_What you need to do_:
Only some lines are wanted: please transcribe exactly those from the one containing "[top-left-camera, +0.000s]" through the end of the data, pictures excluded.

_Data_:
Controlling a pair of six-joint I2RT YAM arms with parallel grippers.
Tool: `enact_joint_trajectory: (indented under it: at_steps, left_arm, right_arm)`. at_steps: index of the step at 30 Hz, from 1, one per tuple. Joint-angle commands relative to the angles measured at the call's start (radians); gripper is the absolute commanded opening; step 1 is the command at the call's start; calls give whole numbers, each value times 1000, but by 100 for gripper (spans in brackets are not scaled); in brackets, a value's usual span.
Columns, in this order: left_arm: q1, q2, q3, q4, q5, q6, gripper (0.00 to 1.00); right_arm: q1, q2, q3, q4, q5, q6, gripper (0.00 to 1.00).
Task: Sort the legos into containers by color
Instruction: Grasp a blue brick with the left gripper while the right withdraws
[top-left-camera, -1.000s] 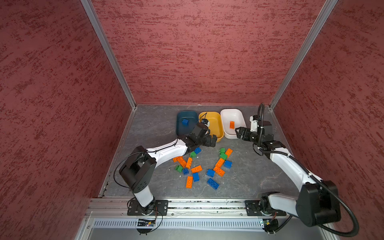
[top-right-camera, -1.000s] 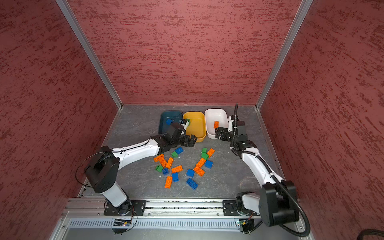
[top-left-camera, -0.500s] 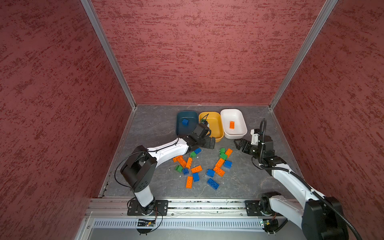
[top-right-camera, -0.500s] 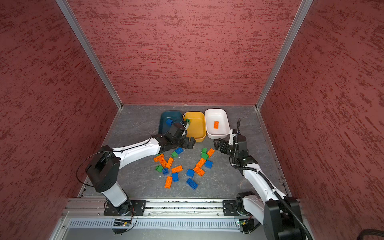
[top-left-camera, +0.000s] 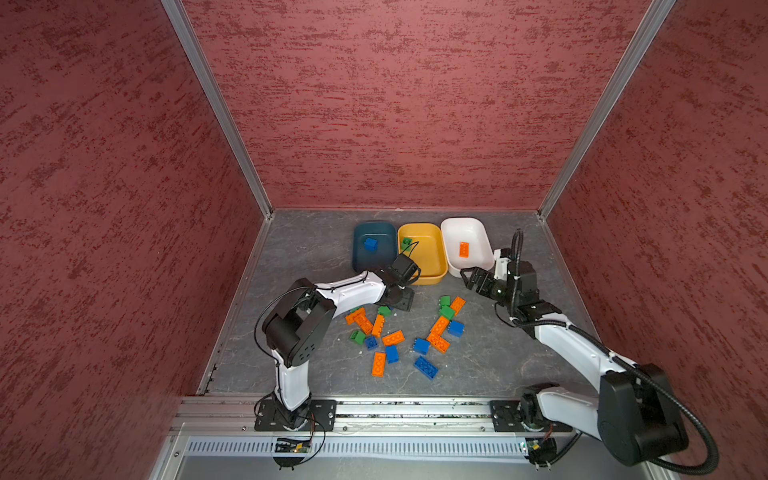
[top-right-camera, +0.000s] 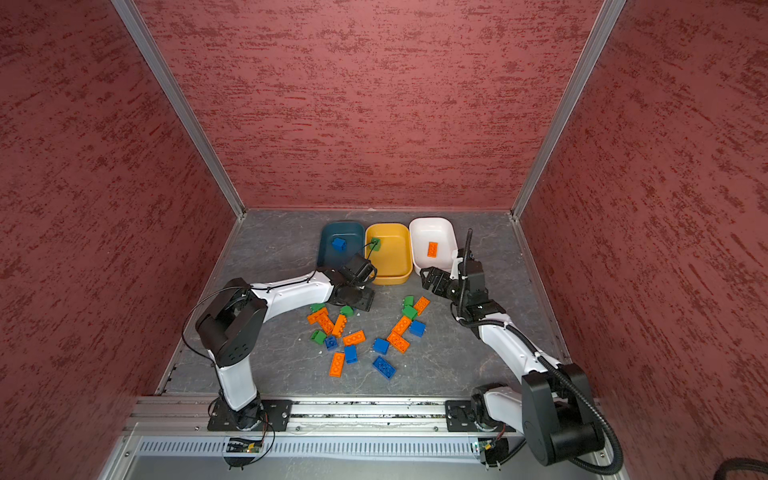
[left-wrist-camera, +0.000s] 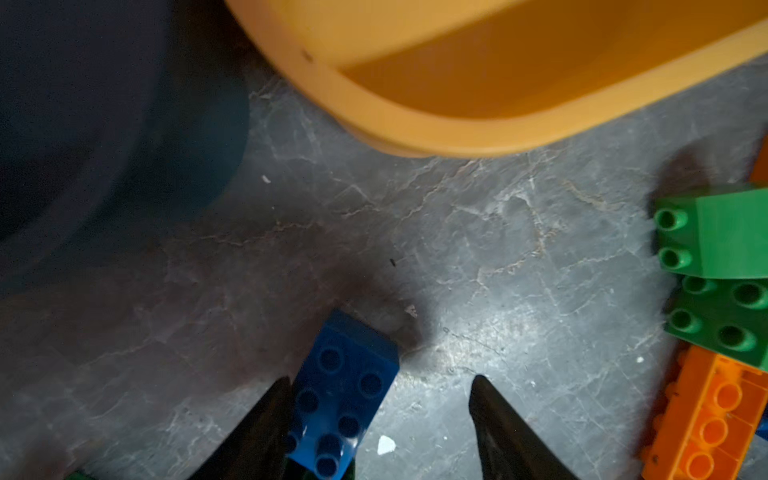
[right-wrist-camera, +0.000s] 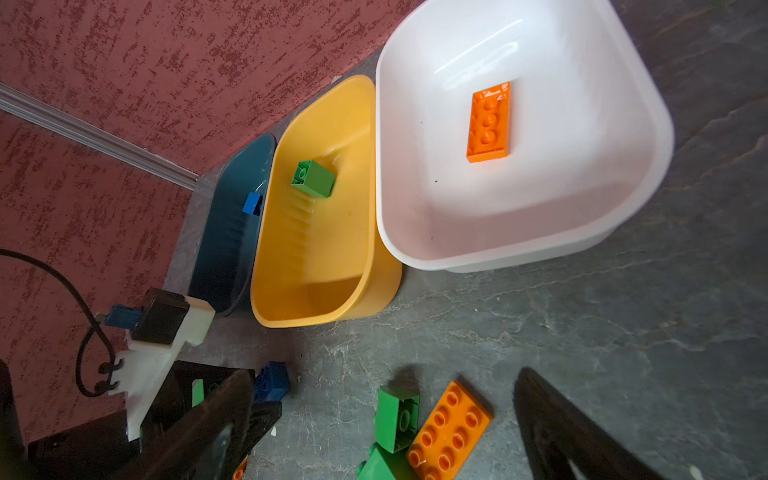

_Written solution_:
[top-left-camera, +0.000s] 
[top-right-camera, +0.000s] 
[left-wrist-camera, +0.000s] 
[right-wrist-camera, +0.000s] 

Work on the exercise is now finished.